1. Create a connection
import vane con = vane.connect()
2. Run a query
Use con.sql(...) for SQL that returns a relation:
docs = con.sql(""" select * from ( values (1, 'claim', 120.50), (2, 'invoice', 88.00), (3, 'claim', 19.25) ) as t(id, document_type, amount) """) docs.show()
Relation work is materialized when you call a consumer such as show(), fetchall(), to_arrow_table(), or a write method.
3. Filter and aggregate
Keep relational work in SQL before adding Python or AI stages:
summary = con.sql(""" with docs(id, document_type, amount) as ( values (1, 'claim', 120.50), (2, 'invoice', 88.00), (3, 'claim', 19.25) ) select document_type, count(*) as rows, sum(amount) as total_amount from docs where amount > 20 group by document_type order by document_type """) summary.show()
Use con.execute(...) for statements that should run immediately, such as settings, extension loading, or DDL.
4. Read local files
Vane Data uses DuckDB-compatible SQL file functions. For local Parquet:
rel = con.sql(""" select * from read_parquet('data/*.parquet') limit 10 """) rel.show()
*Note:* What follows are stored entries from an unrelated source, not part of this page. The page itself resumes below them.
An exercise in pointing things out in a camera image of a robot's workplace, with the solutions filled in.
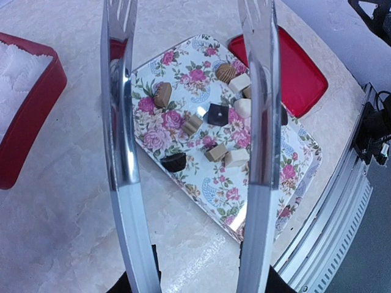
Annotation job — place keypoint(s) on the dark round chocolate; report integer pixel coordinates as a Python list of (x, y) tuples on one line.
[(175, 162)]

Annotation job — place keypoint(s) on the dark square chocolate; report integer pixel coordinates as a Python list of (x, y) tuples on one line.
[(217, 115)]

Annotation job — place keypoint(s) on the round swirl brown chocolate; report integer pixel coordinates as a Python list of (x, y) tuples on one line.
[(225, 73)]

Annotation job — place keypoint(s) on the red box lid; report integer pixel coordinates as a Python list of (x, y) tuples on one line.
[(302, 82)]

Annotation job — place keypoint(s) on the silver metal serving tongs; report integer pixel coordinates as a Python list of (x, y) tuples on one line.
[(259, 25)]

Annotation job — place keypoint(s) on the brown cube chocolate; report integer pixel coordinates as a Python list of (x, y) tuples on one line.
[(216, 153)]

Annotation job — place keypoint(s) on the brown ridged chocolate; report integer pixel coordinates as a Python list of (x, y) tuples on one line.
[(192, 125)]

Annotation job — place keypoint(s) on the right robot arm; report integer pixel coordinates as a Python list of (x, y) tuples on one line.
[(379, 22)]

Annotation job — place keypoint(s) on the white cube chocolate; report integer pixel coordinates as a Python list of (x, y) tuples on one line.
[(243, 107)]

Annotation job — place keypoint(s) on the white square chocolate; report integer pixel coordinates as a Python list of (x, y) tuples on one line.
[(239, 83)]

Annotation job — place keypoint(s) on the red chocolate box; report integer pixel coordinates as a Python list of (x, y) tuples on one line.
[(31, 115)]

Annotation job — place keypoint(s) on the white paper chocolate cups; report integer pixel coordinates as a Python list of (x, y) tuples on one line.
[(20, 70)]

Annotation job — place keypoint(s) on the floral rectangular tray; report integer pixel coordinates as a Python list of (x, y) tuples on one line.
[(190, 67)]

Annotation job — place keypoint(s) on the aluminium table front rail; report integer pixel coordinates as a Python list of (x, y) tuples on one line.
[(312, 260)]
The same pattern applies to other file formats supported by the configured DuckDB build and extensions.
5. Optional: read from S3-compatible storage
For S3-compatible storage, configure DuckDB/httpfs settings before reading remote files:
con.execute("LOAD httpfs") con.execute("SET s3_region='us-east-1'") con.execute("SET s3_url_style='path'") rel = con.sql(""" select * from read_parquet('s3://bucket/path/*.parquet') limit 10 """) rel.show()
Credentials and endpoint settings must be available in the Python process. In distributed execution, workers need the same access.
6. Optional: switch to Ray
SQL text does not need to change when you move a suitable workload to the Ray runner:
import vane vane.configure(runner="ray") con = vane.connect() rel = con.sql(""" select count(*) as rows from read_parquet('s3://bucket/table/*.parquet') """) rel.show()
Keep local execution for development, small data, and single-node jobs. Use Ray when scans, writes, UDFs, or model stages need distributed execution.